At this point, we have a database that stores coffee shops along with their cell IDs, determined by the selected resolution for the cell level.

Query for the Nearest Coffee Shops

Finally, let’s query for coffee shops in the University District area.

import sqlite3
from s2 import S2RegionCoverer,S2LatLngRect, S2LatLng
# Connect to SQLite database
conn = sqlite3.connect('/tmp/sqlite_cells.db')
cursor = conn.cursor()

# Function to query database for cells intersecting with the given polygon
def query_intersecting_cells(start_x,start_y,end_x,end_y):
   # Create S2RegionCoverer
   region_rect = S2LatLngRect(
       S2LatLng.FromDegrees(start_x,start_y),
       S2LatLng.FromDegrees(end_x,end_y))
   coverer = S2RegionCoverer()
   coverer.set_min_level(8)
   coverer.set_max_level(15)

   covering = coverer.GetCovering(region_rect)

   # Query for intersecting cells
   intersecting_cells = set()
   for cell_id in covering:
       cursor.execute("SELECT name FROM CoffeeShops WHERE cell_id >= ? and cell_id<=?", (str(cell_id.range_min()),str(cell_id.range_max()),))
       intersecting_cells.update(cursor.fetchall())

   return intersecting_cells

# Query for intersecting cells
intersecting_cells = query_intersecting_cells(47.6527847,-122.3286438,47.6782181, -122.2797203)

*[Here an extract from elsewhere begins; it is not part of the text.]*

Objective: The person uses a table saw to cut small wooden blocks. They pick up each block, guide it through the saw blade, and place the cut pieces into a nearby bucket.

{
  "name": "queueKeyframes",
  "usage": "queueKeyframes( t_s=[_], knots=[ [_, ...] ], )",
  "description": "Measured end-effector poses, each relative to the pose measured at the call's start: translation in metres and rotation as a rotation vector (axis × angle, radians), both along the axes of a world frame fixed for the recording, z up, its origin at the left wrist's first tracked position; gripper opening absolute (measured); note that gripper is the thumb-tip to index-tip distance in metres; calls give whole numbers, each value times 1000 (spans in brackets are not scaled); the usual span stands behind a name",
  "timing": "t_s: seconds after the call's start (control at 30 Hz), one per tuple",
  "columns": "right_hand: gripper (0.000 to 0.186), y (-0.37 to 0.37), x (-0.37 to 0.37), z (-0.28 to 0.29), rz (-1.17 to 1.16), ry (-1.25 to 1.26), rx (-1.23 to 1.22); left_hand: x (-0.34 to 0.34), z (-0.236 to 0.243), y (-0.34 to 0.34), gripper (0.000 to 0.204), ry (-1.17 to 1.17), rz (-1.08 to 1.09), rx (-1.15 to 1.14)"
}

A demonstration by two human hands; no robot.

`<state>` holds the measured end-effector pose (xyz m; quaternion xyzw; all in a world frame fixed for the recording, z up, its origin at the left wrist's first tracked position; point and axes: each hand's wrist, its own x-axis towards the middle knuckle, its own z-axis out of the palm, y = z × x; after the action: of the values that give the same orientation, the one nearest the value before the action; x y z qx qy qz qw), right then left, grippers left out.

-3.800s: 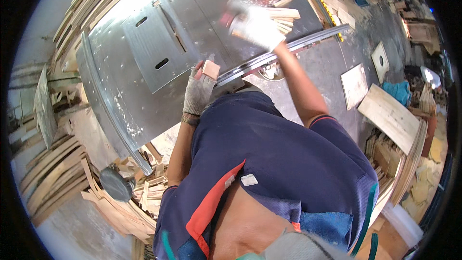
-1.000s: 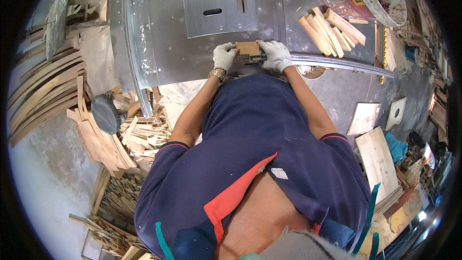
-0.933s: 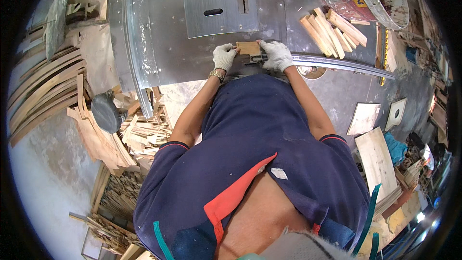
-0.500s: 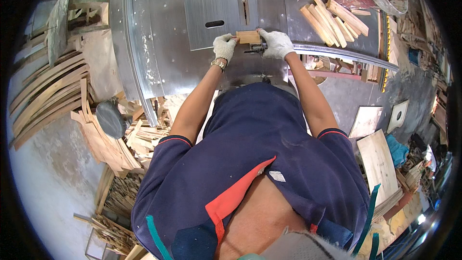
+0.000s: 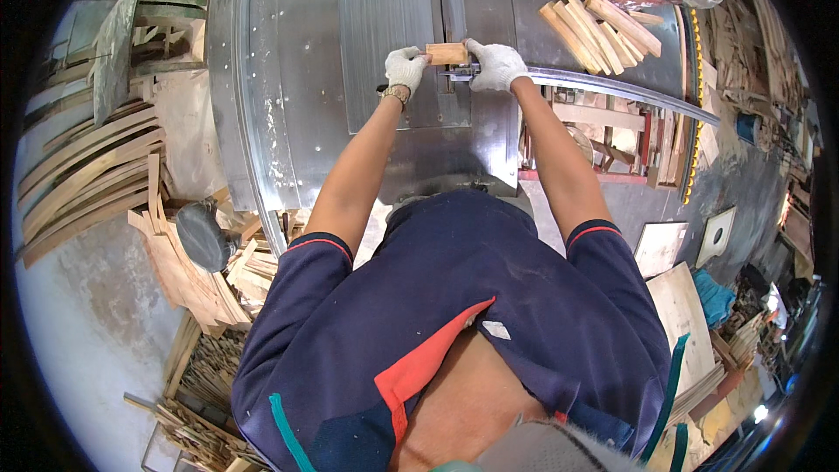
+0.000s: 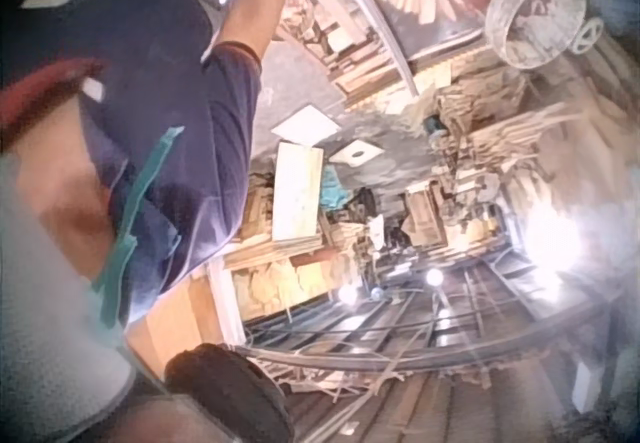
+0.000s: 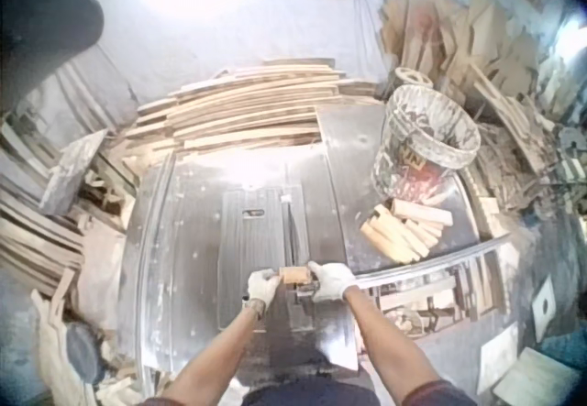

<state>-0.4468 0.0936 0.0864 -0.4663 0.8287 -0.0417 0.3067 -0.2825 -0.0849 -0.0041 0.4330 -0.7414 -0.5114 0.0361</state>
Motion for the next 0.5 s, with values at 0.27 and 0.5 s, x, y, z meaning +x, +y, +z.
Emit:
queueKeyframes(
  t_s=[0.27,0.5],
  knots=[
    [94,-22,-27,0,12,-2,12,-25,13,-18,25,33,58,75],
    [94,-36,-42,2,15,3,2,-41,11,-38,27,6,48,95]
  ],
)
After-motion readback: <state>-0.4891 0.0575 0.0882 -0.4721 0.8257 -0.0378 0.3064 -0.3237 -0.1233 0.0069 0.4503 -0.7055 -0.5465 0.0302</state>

# Print intersecting cells
print("Intersecting cells:")
for cell_id in intersecting_cells:
   print(cell_id[0])
# Close connection
conn.close()

Output:
Intersecting cells:
Sip House
Seattle Sunshine

Below is a visual representation of the cells. To maintain brevity, the visualization code for below is not added.

Since all child and parent cells share a prefix, we can query for cell ranges between min and max to get all the cells between those two values. In our example, we use the same principle to query coffee shop

Conclusion:

In this article, we have demonstrated how to use geo-indexing to store and query geospatial data in databases that don't support geospatial querying. This can be further extended to multiple use cases such as calculating routing between 2 points or getting nearest neighbors.

Typically, for geo-indexed database querying, you would have to perform some additional post-processing on the data. Careful consideration for querying and post-processing logic is needed to ensure we don't overwhelm the node.